_TASK STATEMENT_. Quote only the lines from the top of the listing below down to and including the line with "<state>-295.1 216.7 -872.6".

_DATA PROVIDED_.

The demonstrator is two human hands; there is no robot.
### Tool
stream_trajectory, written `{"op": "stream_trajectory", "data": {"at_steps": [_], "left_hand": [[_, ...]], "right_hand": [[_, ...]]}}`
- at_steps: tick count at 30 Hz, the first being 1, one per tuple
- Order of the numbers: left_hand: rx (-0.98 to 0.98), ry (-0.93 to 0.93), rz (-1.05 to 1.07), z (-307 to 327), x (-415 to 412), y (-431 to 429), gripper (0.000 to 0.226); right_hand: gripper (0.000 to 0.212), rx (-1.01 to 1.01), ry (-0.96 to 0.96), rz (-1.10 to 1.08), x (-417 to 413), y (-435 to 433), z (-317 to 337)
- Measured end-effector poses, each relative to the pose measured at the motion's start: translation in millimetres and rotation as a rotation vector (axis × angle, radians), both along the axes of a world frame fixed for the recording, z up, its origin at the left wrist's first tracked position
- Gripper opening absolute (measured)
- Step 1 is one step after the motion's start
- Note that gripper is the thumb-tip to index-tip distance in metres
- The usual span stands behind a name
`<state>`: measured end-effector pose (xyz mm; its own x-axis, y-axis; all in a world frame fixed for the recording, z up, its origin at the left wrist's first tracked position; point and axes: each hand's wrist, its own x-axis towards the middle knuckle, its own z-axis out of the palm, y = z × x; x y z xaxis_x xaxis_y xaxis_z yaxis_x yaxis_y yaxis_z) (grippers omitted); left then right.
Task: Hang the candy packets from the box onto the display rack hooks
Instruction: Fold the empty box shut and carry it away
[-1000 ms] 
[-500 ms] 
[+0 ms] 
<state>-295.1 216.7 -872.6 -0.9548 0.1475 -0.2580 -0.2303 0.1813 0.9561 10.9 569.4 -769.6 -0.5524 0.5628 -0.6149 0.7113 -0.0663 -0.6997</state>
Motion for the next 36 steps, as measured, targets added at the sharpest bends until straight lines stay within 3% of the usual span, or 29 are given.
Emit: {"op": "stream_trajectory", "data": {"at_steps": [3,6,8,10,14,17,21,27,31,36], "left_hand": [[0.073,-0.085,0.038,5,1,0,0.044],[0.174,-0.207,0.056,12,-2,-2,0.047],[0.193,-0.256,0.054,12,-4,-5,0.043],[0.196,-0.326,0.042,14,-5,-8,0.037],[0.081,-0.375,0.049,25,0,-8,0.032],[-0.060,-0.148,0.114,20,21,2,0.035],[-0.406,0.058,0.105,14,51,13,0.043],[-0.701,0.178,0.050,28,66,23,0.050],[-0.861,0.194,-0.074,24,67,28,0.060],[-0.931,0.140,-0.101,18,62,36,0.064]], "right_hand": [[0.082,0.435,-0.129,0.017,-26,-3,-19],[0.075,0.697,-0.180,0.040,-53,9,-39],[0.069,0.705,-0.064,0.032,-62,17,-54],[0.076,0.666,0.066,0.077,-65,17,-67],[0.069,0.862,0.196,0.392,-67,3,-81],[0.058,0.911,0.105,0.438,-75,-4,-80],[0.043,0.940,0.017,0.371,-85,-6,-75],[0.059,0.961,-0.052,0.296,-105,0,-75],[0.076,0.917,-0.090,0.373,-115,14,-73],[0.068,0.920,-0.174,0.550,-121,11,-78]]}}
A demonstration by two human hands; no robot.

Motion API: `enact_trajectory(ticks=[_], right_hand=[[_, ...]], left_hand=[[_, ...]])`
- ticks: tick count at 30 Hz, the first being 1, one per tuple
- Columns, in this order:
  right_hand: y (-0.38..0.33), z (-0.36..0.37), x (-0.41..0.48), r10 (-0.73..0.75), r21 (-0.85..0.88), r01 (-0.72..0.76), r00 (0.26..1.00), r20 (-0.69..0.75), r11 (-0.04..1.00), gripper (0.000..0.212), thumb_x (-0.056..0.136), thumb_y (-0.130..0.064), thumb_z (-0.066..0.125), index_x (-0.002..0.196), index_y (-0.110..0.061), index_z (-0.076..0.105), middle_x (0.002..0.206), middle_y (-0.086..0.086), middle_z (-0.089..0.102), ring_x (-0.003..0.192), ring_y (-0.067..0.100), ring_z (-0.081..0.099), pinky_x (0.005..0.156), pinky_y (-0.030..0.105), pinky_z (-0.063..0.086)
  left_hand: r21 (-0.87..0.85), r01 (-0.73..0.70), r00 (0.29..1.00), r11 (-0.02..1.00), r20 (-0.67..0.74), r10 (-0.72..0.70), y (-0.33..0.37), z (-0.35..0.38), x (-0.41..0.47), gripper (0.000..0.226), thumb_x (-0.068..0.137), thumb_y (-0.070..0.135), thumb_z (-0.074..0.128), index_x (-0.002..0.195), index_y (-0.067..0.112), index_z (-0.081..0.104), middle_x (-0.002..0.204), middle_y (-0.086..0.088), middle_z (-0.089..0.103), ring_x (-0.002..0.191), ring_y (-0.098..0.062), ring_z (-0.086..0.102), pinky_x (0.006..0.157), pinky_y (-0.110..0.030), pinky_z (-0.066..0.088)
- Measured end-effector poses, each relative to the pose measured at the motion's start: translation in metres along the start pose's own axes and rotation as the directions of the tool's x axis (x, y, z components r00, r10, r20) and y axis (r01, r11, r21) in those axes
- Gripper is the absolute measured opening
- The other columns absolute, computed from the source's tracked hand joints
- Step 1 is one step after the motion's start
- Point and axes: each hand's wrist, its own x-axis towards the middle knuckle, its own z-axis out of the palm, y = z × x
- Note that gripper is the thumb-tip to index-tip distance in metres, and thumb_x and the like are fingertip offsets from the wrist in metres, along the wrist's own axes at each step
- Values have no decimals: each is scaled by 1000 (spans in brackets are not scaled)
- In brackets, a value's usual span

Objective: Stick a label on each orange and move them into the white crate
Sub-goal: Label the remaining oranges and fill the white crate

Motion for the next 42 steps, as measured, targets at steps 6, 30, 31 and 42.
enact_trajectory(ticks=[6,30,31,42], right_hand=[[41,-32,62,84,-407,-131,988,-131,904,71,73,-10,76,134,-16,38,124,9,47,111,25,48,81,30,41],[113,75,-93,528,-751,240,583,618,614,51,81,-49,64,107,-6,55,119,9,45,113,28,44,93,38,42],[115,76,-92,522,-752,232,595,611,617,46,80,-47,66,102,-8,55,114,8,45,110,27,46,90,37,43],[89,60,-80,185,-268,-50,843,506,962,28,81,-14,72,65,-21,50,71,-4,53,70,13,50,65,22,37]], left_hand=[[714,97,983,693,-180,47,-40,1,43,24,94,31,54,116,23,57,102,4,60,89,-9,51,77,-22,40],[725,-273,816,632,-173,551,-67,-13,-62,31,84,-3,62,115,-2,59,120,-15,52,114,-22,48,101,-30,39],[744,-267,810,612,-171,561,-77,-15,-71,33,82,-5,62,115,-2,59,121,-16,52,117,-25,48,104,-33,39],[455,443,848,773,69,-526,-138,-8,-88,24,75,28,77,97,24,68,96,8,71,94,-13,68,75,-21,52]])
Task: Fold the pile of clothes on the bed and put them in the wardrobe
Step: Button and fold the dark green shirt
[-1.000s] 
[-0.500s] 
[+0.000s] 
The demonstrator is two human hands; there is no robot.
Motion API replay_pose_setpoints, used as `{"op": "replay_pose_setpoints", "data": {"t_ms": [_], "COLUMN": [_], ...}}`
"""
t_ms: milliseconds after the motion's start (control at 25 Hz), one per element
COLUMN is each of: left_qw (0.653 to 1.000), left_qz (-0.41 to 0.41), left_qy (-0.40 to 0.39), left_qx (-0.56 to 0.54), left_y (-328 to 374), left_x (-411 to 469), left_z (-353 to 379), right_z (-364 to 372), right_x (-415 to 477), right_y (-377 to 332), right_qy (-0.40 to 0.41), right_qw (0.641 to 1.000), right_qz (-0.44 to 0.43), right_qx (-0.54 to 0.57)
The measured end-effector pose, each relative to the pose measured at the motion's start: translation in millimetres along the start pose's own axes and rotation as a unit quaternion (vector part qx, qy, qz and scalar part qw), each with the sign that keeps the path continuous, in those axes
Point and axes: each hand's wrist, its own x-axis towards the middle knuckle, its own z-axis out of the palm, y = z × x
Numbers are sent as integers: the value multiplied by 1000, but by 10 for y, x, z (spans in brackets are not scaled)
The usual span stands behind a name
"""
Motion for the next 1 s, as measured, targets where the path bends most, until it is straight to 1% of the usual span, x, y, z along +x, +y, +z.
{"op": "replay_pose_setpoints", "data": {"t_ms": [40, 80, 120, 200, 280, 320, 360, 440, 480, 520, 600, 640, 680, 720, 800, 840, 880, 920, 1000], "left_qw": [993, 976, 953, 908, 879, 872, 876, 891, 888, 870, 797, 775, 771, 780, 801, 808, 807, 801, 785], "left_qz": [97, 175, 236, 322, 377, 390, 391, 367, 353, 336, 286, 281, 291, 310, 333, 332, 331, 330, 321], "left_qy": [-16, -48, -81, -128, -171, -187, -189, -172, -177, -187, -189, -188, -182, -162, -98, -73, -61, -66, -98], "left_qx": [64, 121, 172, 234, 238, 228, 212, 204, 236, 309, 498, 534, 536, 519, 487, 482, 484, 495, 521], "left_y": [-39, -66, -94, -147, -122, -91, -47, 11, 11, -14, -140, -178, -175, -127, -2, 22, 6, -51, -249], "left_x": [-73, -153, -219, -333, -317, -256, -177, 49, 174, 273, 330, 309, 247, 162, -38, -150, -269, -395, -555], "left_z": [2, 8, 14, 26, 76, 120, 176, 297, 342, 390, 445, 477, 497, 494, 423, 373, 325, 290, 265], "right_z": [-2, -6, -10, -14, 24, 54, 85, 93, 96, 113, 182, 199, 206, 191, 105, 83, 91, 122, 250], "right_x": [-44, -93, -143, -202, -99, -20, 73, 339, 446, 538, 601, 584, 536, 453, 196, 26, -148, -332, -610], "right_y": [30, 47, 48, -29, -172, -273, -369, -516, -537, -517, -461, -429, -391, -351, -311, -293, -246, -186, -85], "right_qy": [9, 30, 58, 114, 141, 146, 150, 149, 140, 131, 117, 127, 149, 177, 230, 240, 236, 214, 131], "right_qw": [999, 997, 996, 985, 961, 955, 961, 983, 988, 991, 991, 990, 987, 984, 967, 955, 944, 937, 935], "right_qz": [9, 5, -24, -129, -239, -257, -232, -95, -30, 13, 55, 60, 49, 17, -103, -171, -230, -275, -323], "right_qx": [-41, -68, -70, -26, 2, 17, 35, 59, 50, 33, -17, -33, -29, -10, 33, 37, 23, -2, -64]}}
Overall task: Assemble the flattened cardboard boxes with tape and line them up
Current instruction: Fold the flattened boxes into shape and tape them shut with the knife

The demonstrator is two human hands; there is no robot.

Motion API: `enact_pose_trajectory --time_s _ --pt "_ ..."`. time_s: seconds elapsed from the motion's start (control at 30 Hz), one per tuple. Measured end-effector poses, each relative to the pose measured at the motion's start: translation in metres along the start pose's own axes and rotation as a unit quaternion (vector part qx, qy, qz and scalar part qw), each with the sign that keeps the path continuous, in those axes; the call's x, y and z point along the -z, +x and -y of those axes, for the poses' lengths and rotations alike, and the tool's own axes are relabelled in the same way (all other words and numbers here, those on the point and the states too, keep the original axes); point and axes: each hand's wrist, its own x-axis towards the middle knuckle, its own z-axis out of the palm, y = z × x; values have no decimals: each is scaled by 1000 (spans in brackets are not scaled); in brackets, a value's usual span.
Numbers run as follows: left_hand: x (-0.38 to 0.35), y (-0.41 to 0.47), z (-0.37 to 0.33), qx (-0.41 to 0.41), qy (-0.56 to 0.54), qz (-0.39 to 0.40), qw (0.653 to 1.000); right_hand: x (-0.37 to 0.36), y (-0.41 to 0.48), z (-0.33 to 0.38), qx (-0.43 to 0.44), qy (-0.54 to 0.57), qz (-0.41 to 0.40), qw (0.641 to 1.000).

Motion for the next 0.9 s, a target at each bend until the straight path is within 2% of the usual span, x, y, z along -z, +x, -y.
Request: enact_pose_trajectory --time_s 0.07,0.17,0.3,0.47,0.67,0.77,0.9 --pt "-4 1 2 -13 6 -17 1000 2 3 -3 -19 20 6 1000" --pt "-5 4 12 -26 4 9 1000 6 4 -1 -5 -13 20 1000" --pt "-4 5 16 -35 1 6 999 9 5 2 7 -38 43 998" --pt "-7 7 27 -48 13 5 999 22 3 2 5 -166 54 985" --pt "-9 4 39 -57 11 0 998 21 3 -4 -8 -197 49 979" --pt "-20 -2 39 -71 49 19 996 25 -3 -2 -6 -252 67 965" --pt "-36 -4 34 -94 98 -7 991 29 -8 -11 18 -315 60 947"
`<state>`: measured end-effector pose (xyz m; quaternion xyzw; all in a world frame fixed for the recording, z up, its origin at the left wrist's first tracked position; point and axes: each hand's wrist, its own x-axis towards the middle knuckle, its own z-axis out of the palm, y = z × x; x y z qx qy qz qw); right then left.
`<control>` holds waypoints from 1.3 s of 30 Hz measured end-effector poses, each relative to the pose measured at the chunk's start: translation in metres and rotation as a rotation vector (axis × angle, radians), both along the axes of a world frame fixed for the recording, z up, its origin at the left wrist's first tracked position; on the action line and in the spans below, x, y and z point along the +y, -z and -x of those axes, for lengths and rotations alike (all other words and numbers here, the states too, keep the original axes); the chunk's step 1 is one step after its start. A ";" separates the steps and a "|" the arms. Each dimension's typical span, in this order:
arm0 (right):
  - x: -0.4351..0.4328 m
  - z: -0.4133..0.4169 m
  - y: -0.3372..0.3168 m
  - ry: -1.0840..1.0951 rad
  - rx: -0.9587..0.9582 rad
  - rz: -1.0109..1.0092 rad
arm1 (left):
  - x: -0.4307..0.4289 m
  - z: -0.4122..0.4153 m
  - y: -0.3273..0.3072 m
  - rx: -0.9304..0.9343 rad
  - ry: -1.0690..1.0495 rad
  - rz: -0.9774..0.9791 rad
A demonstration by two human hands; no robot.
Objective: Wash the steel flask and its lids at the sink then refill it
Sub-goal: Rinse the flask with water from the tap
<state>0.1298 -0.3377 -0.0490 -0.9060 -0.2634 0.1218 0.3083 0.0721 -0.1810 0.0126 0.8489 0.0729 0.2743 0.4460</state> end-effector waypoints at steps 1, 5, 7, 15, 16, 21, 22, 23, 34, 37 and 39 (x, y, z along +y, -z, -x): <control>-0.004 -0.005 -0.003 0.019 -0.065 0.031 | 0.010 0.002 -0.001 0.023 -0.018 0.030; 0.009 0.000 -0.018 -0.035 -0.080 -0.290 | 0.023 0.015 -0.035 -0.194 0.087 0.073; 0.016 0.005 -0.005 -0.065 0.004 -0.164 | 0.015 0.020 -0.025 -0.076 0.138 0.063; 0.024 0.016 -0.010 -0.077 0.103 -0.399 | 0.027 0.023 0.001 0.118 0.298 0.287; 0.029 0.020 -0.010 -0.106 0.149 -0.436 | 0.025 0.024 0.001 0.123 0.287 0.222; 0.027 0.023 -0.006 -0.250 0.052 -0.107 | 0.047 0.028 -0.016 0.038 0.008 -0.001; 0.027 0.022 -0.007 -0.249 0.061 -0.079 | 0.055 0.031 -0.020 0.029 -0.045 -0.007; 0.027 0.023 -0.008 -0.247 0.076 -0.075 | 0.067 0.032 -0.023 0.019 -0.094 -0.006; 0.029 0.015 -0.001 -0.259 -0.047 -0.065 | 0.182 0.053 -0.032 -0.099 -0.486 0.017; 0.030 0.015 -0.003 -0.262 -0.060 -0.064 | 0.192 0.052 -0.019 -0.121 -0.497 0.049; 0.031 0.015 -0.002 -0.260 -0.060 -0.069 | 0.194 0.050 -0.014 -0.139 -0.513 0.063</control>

_YOUR RESPONSE_.
The demonstrator is two human hands; there is no robot.
### Tool
stream_trajectory, written `{"op": "stream_trajectory", "data": {"at_steps": [_], "left_hand": [[_, ...]], "right_hand": [[_, ...]]}}`
- at_steps: tick count at 30 Hz, the first being 1, one per tuple
- Order of the numbers: left_hand: rx (-0.98 to 0.98), ry (-0.93 to 0.93), rz (-1.05 to 1.07), z (-307 to 327), x (-415 to 412), y (-431 to 429), gripper (0.000 to 0.226); right_hand: gripper (0.000 to 0.212), rx (-1.01 to 1.01), ry (-0.96 to 0.96), rz (-1.10 to 1.08), x (-417 to 413), y (-435 to 433), z (-317 to 337)
- Measured end-effector poses, each relative to the pose measured at the motion's start: translation in millimetres and rotation as a rotation vector (axis × angle, radians), both along the axes of a world frame fixed for the recording, z up, its origin at the left wrist's first tracked position
- Gripper opening absolute (measured)
- Step 1 is one step after the motion's start
- Note that gripper is the thumb-tip to index-tip distance in metres
- The usual span stands behind a name
`<state>`: measured end-effector pose (xyz mm; its own x-axis, y-axis; all in a world frame fixed for the recording, z up, its origin at the left wrist's first tracked position; point and axes: each hand's wrist, its own x-axis towards the middle knuckle, its own z-axis out of the palm, y = z × x; x y z xaxis_x xaxis_y xaxis_z yaxis_x yaxis_y yaxis_z) (grippers omitted); left then right.
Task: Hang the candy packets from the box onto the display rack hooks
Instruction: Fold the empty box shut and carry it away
[-1000 ms] 
[-500 ms] 
[+0 ms] 
<state>-295.1 216.7 -872.6 -0.9548 0.1475 -0.2580 -0.2303 0.1813 0.9561 10.9 569.4 -769.6 -0.5524 0.5628 -0.6149 0.7113 -0.0663 -0.6997</state>

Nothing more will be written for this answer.